Tommy Gómez

Personal information
- Nickname: Tampa Tommy
- Nationality: American
- Born: December 25, 1919 Tampa, Florida
- Died: April 27, 2006 (aged 82)
- Height: 5 ft 10+1⁄2 in (179 cm)
- Weight: Heavyweight

Boxing career
- Stance: Orthodox

Boxing record
- Total fights: 89
- Wins: 78
- Win by KO: 67
- Losses: 9
- Draws: 2

= Tommy Gómez =

American boxer

Thomas Eugene Gómez Jr. (December 25, 1919 – April 27, 2006) was an American heavyweight professional boxer. Known for his punching power, 86% of his 78 victories ended in knockout.

== Professional career ==
Gómez was born December 25, 1919, in Tampa, Florida.

Gómez, known as "Tampa Tommy" also "Terrible Tom the Tampa Thumper", turned pro in 1939. Although Gómez never fought for a major title, he fought several notable fighters of his era, including Jersey Joe Walcott. He was often ducked by many of the heavyweight contenders of his time due to his fierce power. Gómez was a feared knockout artist, and was named to the Ring Magazine list of the 100 greatest punchers of all time. After 89 professional fights, Gómez retired in 1950 with a career boxing record of 78-9-2 (67 KOs). He was inducted into the Florida Boxing Hall of Fame June 27, 2010.

== Personal ==
Gómez was Spanish-American, his parents having immigrated from Spain. Mother Josefa immigrated from Lugo, Sarria, Spain, and father, Thomas Gomez Sr, from Valladolid, Spain.

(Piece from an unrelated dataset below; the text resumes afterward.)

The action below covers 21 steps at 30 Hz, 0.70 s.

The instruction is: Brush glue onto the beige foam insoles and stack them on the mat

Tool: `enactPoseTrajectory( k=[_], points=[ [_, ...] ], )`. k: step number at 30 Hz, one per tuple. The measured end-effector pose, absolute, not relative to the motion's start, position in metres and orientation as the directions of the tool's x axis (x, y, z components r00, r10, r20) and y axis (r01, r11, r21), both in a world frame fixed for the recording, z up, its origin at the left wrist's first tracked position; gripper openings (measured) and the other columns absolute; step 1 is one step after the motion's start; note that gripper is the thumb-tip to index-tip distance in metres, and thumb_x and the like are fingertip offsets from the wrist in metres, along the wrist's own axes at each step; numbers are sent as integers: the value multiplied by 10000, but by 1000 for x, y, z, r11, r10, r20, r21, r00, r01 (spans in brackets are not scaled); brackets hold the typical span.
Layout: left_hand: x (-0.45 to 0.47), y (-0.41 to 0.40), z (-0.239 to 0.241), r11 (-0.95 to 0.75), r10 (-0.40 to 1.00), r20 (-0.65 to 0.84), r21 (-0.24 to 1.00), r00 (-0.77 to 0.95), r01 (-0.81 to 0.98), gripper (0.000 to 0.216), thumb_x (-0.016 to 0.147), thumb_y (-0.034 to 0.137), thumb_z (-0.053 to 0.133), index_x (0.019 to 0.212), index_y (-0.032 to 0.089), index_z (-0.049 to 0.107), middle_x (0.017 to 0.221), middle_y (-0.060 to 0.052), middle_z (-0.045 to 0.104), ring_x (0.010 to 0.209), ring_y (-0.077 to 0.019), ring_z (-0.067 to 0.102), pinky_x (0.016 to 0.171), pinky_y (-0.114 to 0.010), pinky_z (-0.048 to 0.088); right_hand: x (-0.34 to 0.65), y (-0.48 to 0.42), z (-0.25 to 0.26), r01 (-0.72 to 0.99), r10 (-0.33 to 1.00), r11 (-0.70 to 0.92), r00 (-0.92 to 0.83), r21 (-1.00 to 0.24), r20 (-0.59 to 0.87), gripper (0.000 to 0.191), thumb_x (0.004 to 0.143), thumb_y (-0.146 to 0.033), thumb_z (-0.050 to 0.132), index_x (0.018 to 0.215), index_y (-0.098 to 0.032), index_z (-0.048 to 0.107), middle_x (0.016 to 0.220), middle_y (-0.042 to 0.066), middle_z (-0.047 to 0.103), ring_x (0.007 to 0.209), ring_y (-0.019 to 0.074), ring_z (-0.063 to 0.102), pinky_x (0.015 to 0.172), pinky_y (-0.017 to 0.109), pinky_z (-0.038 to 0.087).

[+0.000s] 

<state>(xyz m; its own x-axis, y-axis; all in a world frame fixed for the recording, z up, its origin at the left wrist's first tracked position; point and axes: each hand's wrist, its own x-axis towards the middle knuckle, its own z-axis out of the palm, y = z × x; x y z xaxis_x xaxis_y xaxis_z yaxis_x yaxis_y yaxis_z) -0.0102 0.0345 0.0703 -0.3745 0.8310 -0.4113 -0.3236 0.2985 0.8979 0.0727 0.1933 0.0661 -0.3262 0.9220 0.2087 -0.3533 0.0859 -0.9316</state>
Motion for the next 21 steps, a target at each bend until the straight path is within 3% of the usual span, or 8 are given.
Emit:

Gómez was a World War II Purple Heart veteran who was wounded 16 times in Germany. He returned and resumed his boxing career with shrapnel still lodged in his arms and back. He was a mentor to the Police Athletic League program in Tampa and maintained an active interest in boxing throughout his life. For many years he had his own line of cigars, "Tommy Gomez Champs", manufactured in Ybor City. He was also an artist and music lover. He died April 27, 2006, in a hospital in Austell, Georgia after a brief illness. His survivors include four daughters by his wife of 58 years, Opal May Gómez. Daughters: Lynda G. Wheelock; Daphne G. McElwreath; Toni Gomez Gwaltney; and Melanie Gomez Rocca. He was buried in Tampa, Florida, on Tuesday, May 2.